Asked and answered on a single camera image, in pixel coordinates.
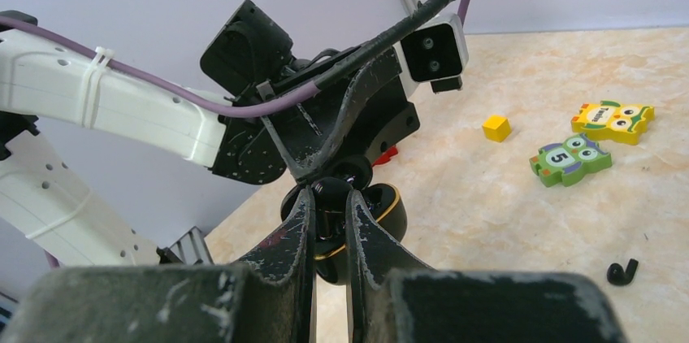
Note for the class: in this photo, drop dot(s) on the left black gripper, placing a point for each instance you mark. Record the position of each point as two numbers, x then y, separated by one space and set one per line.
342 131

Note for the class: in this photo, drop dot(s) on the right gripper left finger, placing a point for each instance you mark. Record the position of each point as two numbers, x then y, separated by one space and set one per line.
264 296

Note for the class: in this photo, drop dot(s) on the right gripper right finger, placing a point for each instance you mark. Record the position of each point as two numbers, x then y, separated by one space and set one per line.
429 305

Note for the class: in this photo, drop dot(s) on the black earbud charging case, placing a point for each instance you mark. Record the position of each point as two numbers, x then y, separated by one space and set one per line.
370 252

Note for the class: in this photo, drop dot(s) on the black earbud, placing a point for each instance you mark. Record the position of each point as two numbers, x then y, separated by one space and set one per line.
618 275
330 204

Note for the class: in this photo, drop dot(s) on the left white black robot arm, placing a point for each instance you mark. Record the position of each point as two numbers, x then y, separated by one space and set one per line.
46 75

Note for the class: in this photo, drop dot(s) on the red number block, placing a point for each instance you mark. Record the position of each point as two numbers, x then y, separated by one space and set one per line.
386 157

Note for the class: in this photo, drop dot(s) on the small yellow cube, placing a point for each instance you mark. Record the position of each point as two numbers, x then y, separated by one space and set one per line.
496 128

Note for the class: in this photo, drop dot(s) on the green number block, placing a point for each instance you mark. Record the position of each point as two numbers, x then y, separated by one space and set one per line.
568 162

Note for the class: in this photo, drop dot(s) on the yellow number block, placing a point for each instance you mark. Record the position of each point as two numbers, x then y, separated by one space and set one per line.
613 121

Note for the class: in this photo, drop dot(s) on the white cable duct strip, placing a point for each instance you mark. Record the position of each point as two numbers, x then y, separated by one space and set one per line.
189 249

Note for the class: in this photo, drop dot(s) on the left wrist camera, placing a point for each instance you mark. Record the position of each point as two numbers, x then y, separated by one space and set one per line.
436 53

_ _ _

### WHAT YOU WILL DO
When you retype the material above, keep every word exact and drop the images.

### ANSWER BOX
Asked and answered on a single camera image, in pixel coordinates.
Note for the class: in this photo, drop dot(s) on the left black gripper, placing a point for each instance you mark. Record the position of each point as two numbers, x then y, separated by one space and set one per line.
342 131

Note for the class: in this photo, drop dot(s) on the right gripper left finger, placing a point for each instance you mark. Record the position of each point as two numbers, x then y, separated by one space and set one per line.
264 296

Note for the class: in this photo, drop dot(s) on the right gripper right finger, placing a point for each instance you mark. Record the position of each point as two numbers, x then y, separated by one space and set one per line.
429 305

Note for the class: in this photo, drop dot(s) on the black earbud charging case, placing a point for each instance you mark. Record the position of each point as two numbers, x then y, separated by one space and set one per line.
370 252

Note for the class: in this photo, drop dot(s) on the black earbud, placing a point for each instance you mark. Record the position of each point as two numbers, x then y, separated by one space and set one per line.
618 275
330 204

Note for the class: in this photo, drop dot(s) on the left white black robot arm, placing a point for each instance you mark. Record the position of each point as two numbers, x then y, separated by one space and set one per line.
46 75

Note for the class: in this photo, drop dot(s) on the red number block, placing a point for each instance you mark. Record the position of each point as two numbers, x then y, separated by one space and set one per line.
386 157

Note for the class: in this photo, drop dot(s) on the small yellow cube, placing a point for each instance you mark. Record the position of each point as two numbers, x then y, separated by one space and set one per line.
496 128

Note for the class: in this photo, drop dot(s) on the green number block, placing a point for each instance you mark. Record the position of each point as two numbers, x then y, separated by one space and set one per line.
568 162

Note for the class: in this photo, drop dot(s) on the yellow number block, placing a point for each instance you mark. Record the position of each point as two numbers, x then y, separated by one space and set one per line.
613 121

Note for the class: in this photo, drop dot(s) on the white cable duct strip, placing a point for each instance you mark. Record the position of each point as two numbers, x then y, separated by one space and set one per line.
189 249

Note for the class: in this photo, drop dot(s) on the left wrist camera, placing a point for each instance you mark. Record the position of each point as two numbers, x then y, separated by one space and set one per line.
436 53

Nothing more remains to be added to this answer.